Die wissenschaftliche und pathologische Analyse der angeführten Erscheinungen zeigt eine zusammenhängende Reihe von hysterischen und nymphomanischen Zufällen, die wir nicht erst nochmals im Einzelnen nacheinander aufführen wollen. Die Anfälle treten bei den Nonnen gewöhnlich paroxysmenweise auf, bei vielen ist das Bewusstsein selbst auf der Höhe des Anfalls nur teilweise aufgehoben. In dem Kloster Uvertet sollen die Glieder der Kranken auch außerhalb der Zeit des Paroxysmus oft von allgemeinem Zittern befallen gewesen sein, wie bei der Chorea; die Koordination der Bewegungen war gestört.
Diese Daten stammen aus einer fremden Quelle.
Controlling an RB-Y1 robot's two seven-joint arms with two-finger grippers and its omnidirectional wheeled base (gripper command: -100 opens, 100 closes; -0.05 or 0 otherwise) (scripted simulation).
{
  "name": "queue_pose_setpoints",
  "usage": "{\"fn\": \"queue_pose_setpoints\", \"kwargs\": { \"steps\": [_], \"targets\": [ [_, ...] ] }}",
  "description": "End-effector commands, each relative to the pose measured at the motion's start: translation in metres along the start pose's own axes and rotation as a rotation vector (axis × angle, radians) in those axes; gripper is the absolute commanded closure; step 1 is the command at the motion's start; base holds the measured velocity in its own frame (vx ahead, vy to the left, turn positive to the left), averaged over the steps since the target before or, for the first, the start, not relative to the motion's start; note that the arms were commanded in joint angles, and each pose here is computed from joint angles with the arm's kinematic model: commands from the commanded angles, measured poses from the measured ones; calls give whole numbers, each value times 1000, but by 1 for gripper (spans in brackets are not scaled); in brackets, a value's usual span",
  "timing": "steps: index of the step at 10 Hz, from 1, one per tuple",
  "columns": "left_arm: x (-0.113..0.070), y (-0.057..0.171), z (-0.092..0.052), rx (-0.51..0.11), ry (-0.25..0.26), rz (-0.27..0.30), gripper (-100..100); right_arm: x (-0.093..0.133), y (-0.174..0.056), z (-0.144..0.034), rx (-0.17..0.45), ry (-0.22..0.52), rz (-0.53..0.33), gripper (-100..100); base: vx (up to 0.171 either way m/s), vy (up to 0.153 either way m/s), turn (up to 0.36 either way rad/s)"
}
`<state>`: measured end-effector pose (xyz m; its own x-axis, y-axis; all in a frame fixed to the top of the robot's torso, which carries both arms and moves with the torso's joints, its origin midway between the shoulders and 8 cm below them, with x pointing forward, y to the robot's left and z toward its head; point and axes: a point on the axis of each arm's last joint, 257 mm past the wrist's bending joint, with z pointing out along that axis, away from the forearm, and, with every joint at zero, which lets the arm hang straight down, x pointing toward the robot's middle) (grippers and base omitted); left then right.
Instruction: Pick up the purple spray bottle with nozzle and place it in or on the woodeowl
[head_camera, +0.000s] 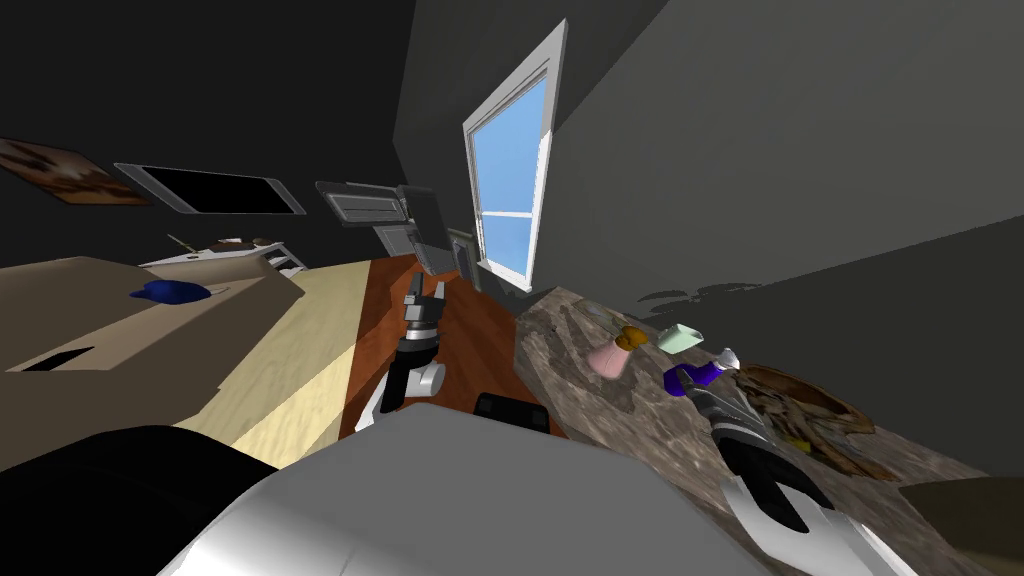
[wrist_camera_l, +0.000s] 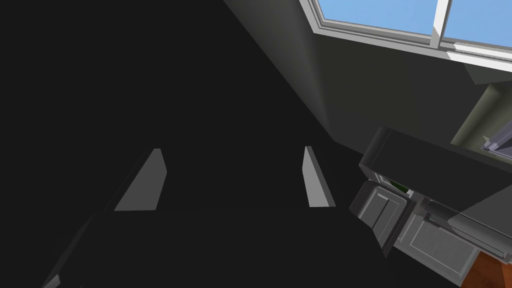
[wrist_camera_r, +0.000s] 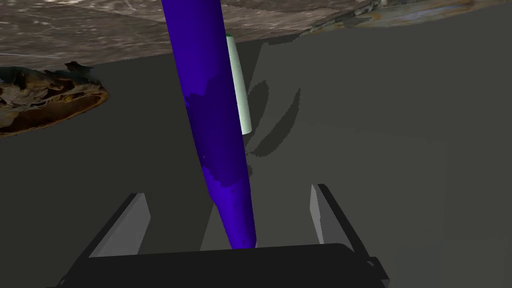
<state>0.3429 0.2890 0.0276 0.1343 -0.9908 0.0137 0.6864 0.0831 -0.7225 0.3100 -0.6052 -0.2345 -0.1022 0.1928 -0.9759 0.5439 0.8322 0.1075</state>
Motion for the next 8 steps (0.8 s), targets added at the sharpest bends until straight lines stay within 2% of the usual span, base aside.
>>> {"fn": "queue_pose_setpoints", "kwargs": {
  "steps": [1, 3, 4, 5, 6, 7, 8],
  "targets": [
    [0, 0, 0, 0, 0, 0, 0, -4, -27, 0, 61, 8, -71, -100, 93, 95, 18],
    [0, 0, 0, 0, 0, 0, 0, -8, -44, 0, 99, 12, -112, -100, 73, 78, 3],
    [0, 0, 0, 0, 0, 0, 0, -7, -38, 0, 82, 9, -96, -100, 26, 32, -3],
    [0, 0, 0, 0, 0, 0, 0, -7, -39, 0, 87, 10, -100, 0, 5, 6, 0],
    [0, 0, 0, 0, 0, 0, 0, -7, -39, 0, 86, 10, -99, -100, 0, 0, 0],
    [0, 0, 0, 0, 0, 0, 0, -7, -39, 0, 86, 10, -99, 100, 0, 0, 0],
    [0, 0, 0, 0, 0, 0, 0, -7, -39, 0, 86, 10, -99, 100, 0, 0, 0]
  ]
}}
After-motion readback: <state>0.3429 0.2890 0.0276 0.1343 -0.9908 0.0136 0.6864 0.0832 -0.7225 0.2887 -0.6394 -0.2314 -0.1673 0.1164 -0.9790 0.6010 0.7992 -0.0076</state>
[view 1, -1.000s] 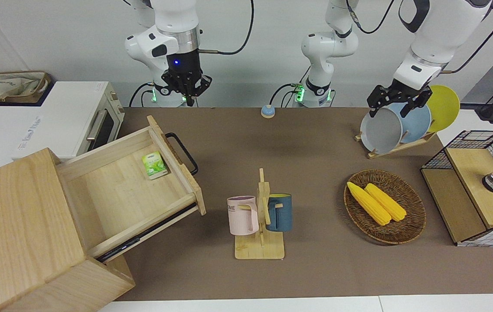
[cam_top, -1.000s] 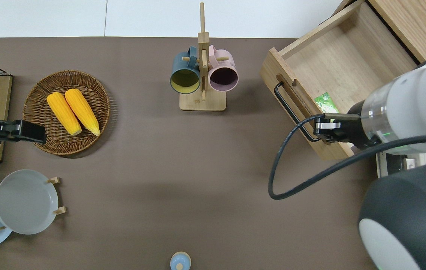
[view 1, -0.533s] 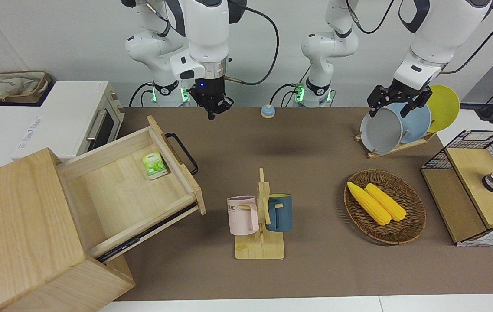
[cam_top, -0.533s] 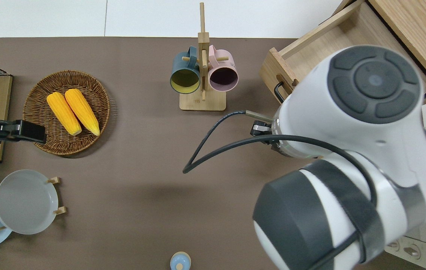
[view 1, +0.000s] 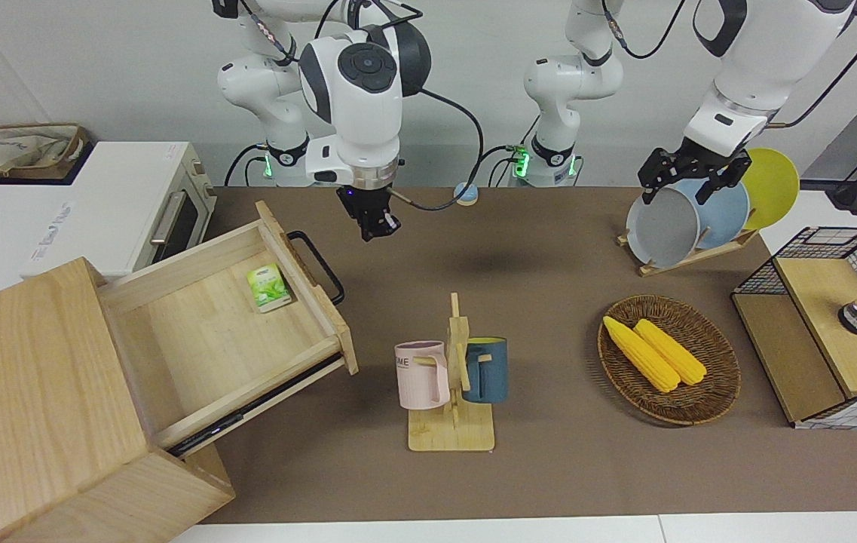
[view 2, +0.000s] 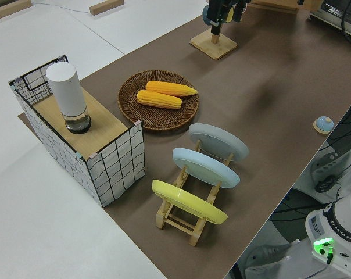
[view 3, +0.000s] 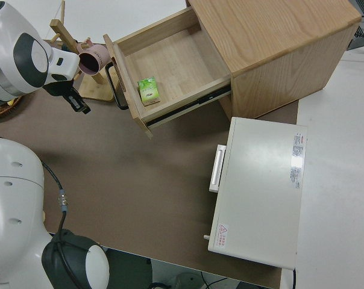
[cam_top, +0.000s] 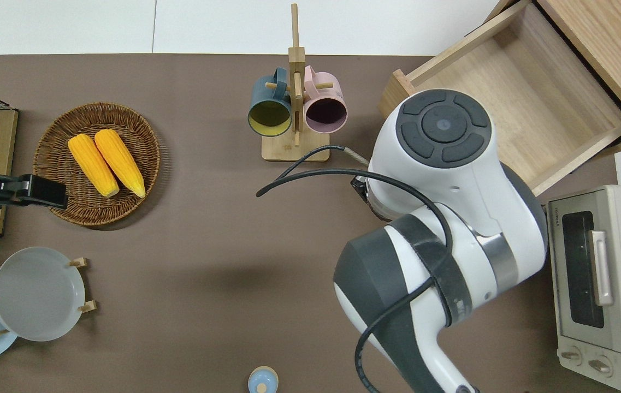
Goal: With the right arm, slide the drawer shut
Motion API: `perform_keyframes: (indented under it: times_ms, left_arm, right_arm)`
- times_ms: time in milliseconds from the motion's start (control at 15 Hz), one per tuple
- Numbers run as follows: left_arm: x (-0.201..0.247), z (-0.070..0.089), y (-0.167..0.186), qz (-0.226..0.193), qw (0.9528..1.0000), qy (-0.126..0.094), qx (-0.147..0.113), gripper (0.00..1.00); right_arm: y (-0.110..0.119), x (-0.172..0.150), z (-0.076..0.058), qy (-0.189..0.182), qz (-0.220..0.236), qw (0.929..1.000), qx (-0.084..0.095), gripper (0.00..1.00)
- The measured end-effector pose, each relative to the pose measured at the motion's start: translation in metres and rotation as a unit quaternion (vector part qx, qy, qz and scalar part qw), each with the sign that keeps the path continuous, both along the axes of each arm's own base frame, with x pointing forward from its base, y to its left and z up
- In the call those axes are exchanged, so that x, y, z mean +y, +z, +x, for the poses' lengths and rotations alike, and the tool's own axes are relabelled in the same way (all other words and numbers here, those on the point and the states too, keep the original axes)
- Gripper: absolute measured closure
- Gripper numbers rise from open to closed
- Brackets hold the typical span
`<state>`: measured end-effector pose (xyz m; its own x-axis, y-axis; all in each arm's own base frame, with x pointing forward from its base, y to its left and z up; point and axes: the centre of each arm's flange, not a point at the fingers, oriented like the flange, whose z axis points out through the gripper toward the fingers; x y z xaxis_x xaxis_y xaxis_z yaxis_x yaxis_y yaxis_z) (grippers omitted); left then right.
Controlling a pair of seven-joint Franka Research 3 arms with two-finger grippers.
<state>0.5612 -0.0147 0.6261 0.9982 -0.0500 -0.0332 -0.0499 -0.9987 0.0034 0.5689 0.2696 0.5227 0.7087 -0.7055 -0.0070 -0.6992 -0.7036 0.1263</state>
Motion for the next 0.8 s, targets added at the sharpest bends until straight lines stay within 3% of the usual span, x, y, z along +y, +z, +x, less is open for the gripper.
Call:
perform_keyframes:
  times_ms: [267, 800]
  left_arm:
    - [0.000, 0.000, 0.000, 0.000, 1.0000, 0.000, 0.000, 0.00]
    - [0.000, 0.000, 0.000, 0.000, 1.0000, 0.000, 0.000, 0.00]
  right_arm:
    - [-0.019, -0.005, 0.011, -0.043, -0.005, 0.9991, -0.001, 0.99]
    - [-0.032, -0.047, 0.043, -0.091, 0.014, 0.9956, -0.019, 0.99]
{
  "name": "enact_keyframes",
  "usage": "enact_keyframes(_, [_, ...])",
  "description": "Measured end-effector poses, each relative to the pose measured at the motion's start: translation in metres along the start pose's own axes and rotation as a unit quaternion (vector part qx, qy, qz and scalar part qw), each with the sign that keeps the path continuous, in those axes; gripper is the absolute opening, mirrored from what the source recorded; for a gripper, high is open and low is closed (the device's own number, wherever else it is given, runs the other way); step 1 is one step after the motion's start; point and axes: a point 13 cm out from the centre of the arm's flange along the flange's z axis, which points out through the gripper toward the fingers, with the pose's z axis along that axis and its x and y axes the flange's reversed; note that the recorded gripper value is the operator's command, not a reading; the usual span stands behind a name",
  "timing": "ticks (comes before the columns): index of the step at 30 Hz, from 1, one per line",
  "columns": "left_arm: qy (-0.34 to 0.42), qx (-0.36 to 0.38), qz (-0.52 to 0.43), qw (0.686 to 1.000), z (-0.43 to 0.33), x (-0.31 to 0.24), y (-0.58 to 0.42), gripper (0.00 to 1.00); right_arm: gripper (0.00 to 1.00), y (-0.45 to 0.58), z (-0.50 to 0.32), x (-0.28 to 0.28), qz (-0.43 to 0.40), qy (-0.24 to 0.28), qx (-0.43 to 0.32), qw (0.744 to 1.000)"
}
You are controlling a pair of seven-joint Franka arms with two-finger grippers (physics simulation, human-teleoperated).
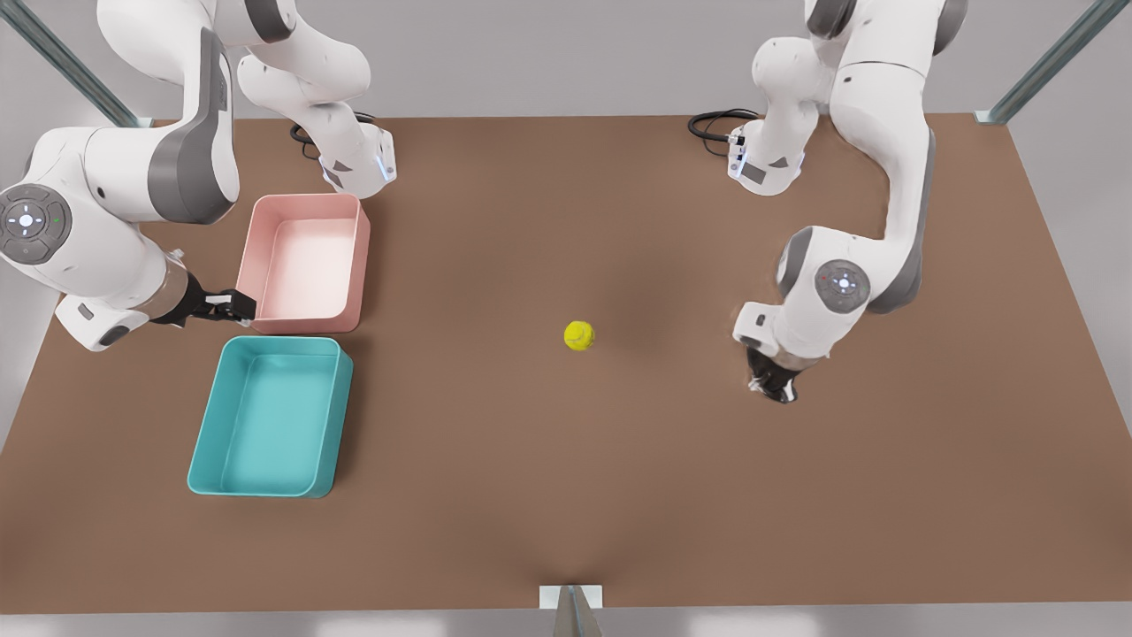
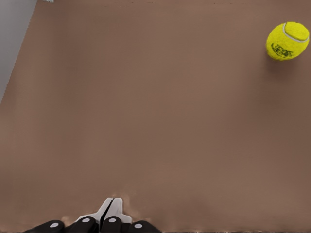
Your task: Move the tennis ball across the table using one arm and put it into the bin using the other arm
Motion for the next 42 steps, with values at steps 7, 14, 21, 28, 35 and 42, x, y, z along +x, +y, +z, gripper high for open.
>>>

Es ist sehr leicht möglich, dass der lange fortgesetzte Gebrauch des Rübensaftes eine derartige Wirkung mit erzeugt habe. Es ist bekannt, dass die Beimischung der Körner einer des Löffelkrauts verwandten Pflanze zu den Nahrungsmitteln oft Konvulsionen verursacht hat.

Bodin glaubt, dass die nymphomanische Aufregung zur wirklichen Vermischung mit Tieren Veranlassung gegeben habe; aber es ist durch nichts bewiesen, dass die Katzen und Hunde, welche die Nonnen auf ihren Betten sahen, mehr als Sinnestäuschungen gewesen seien.

Eine Geisteskranke, von Calmeil selbst beobachtet, behauptete lange Zeit, Affen und Hunde besuchten sie jede Nacht, und sie würde eines Tages eine Tracht von Tieren gebären.

Anna Langon hatte zuerst die Empfindung, als ob ein anderes Wesen in ihrem Inneren zu sprechen schiene, dann wurde daraus der Teufel.

Als analoges Beispiel für die Krankheit der Findelkinder in Amsterdam führt Calmeil aus seiner eigenen Beobachtung folgenden Fall an: In einer Schule wurde ein junger Mann infolge einiger Exzesse von heftigen Konvulsionen befallen. Sechs oder sieben seiner Miteleven hatten Mühe, ihn im Anfall vor Verletzungen zu behüten. Er lag ausgestreckt auf dem Rücken mit geschlossenen Augen, hatte fortwährend Krämpfe der Schlingmuskeln, streckte bald einen Arm, bald ein Bein aus, schrie heftig, und dann kam auf einmal eine allgemeine, gewaltsame Erschütterung des ganzen Körpers. Der Anblick machte den tiefsten Eindruck auf die Zuschauer. Schon nach vierundzwanzig Stunden befanden sich fünf andere in einem ähnlichen Zustand; nach wenigen Tagen waren es schon zehn, und wenn man nicht sorgsam auf die Isolierung der Kranken bedacht gewesen wäre, so würde das Übel sich wahrscheinlich noch weiter verbreitet haben.

Dass die Kinder in Amsterdam simuliert haben, ist nicht wahrscheinlich; es ist kein isoliertes Faktum, sondern wir finden eben an vielen Orten zu gleicher Zeit dieselben Erscheinungen wieder. Das Verschlingen von unverdaulichen Stoffen ist in den heutigen Irrenhäusern gar nicht selten. Calmeil fand bei der Sektion einer Irren den ganzen Darmkanal vom Anfang bis zum Ende mit Stroh vollgestopft. In den Stuhlgängen einer Irren fand er mit Dr. Pouzin mehr als zwanzig Kiesel von der Größe einer Kastanie.